Che l'ambiente circostante il paziente è fondamentale nel recupero.
Perché lui, nel miglioramento del paziente ci crede.
Cerca di entrare il più silenziosamente possibile, non vorrebbe mai interrompere la conversazione tra le due persone presenti nella stanza.
Così avviene fortunatamente poiché la sua entrata riesce a spostare l'attenzione dalla conversazione, su di sé, solo per un breve periodo di tempo in cui, lui stesso, si imbarazza.
Sussurra un buongiorno imbarazzato con un sorriso di circostanza, e continua cercando di portare a termine il suo obiettivo.
Si prefissa di non sentire ed essere una sorta di fantasma.
Deve concentrarsi sul paziente.
Anche se un piccolo pensiero in mente è passato: ha scoperto il nome del gemello Balestra.
Simone e Jacopo Balestra.
Per la precisione, Simone.
Simone Balestra.
Che poi questo nome, si trasformerà in un pensiero fisso nella sua mente, non lo sveliamo già adesso.

Comunque nonostante ciò la conversazione continua, e non sembra che il ragazzo ricciolino seduto al lato del letto sia calmo.
Simone, non sa neanche se ha il permesso di pensarlo con il suo nome, è nervoso.
Non dovrebbe impicciarsi, neanche pensarlo.
Ma è nervoso e non può far altro che osservarlo di sottecchi preoccupandosi per lui.
Il suo tono di voce è alto, non pacato come quello del signore al suo lato, che ovviamente ha riconosciuto dal volto essere il loro padre.
Lo ha visto diverse volte, insieme a quella che presume sia sua moglie, madre dei gemelli, parlare nella stanza del medico o sostare nella stanza come caregiver.
Lui cerca davvero di essere un fantasma, muoversi lentamente e concentrarsi ovviamente nell'operazione di controllo mattutino, ma le orecchie suo malgrado gli funzionano.
<<e io ti ho detto di sì, ragionaci un attimo, è la festa di compleanno del tuo migliore amico dall'elementari, cavolo Simone capisci che non andarci è orribile.>> Simone sospira, che lui dentro di sé lo sa, sa che Matteo ci rimarrebbe male, ma lui quella notte non vuole lasciarlo Jacopo.

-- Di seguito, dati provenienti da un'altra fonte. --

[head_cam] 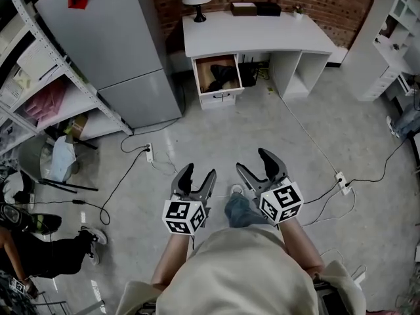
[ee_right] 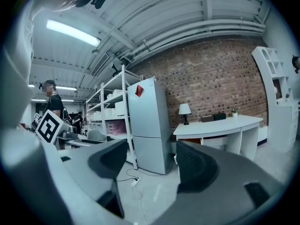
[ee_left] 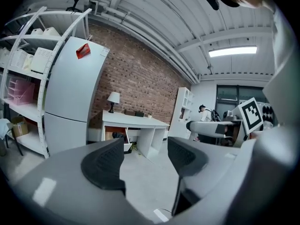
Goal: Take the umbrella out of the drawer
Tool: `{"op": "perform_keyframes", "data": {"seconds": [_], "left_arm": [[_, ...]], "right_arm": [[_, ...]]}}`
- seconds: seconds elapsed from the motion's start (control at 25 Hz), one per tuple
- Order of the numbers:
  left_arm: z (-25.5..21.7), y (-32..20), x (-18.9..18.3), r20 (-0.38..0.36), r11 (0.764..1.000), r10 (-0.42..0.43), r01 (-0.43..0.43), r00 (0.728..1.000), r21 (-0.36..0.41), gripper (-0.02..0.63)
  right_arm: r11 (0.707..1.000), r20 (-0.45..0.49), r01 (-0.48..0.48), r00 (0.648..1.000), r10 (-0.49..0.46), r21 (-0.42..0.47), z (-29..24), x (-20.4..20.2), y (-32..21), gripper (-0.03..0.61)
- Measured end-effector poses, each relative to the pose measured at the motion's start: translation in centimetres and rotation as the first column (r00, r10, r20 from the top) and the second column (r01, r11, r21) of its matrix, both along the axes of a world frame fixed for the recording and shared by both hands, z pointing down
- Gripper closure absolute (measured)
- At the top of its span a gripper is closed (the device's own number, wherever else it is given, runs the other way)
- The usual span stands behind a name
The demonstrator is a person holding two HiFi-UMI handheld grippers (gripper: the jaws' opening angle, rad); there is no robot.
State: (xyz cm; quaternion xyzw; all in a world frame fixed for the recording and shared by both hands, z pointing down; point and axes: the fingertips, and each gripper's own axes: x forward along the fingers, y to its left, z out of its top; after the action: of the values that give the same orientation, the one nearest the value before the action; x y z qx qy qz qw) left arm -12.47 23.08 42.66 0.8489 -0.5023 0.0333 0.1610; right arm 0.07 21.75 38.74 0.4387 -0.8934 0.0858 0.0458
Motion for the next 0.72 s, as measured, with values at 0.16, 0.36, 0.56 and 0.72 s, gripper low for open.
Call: {"op": "perform_keyframes", "data": {"seconds": [0.16,0.36,0.56,0.72], "left_arm": [[-0.8,-5.1,0.5,0.004,1.000,-0.012,0.012,1.000,0.007,0.305],[-1.5,-11.4,1.4,-0.014,0.999,-0.039,0.039,0.999,0.008,0.288],[-1.8,-17.2,2.8,-0.034,0.999,-0.041,0.041,0.999,0.006,0.288],[-1.8,-20.9,4.2,-0.028,0.999,-0.042,0.042,0.999,0.016,0.288]], "right_arm": [[1.000,-0.007,0.028,1.000,-0.028,0.001,-0.4,0.4,-5.4,0.255],[0.998,-0.018,0.055,0.998,-0.055,0.019,-1.1,1.2,-11.7,0.244],[0.996,-0.042,0.085,0.996,-0.084,0.027,-1.1,2.0,-17.1,0.238],[0.995,-0.049,0.098,0.994,-0.097,0.022,-0.8,3.0,-20.5,0.238]]}}
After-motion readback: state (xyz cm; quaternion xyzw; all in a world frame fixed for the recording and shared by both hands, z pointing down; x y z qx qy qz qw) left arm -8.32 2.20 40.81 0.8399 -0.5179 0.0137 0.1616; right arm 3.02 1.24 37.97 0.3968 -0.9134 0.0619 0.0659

È più forte di lui.
Non può.
<<Matteo capirà, gli chiederò di andarci a prendere un caffè e gli darò il regalo>>.
E Simone ci crede eh, Matteo non può prendersela.
Lui lo sa, lo conosce.
Per lui è questione di logica: non può essere in due posti contemporaneamente, non può lasciare Jacopo e di conseguenza, per logica, non andrà alla festa.
Punto. Chiaro e conciso.
Attenzione eh,
Simone è triste di questa scelta. Perché lui lo sa quanto Matteo sia il suo migliore amico, quanto quella volta che Jacopo non c'era a scuola gli sia stato vicino e d'aiuto con la sua timidezza.
E di come il loro rapporto da quel giorno si sia solo che fortificato.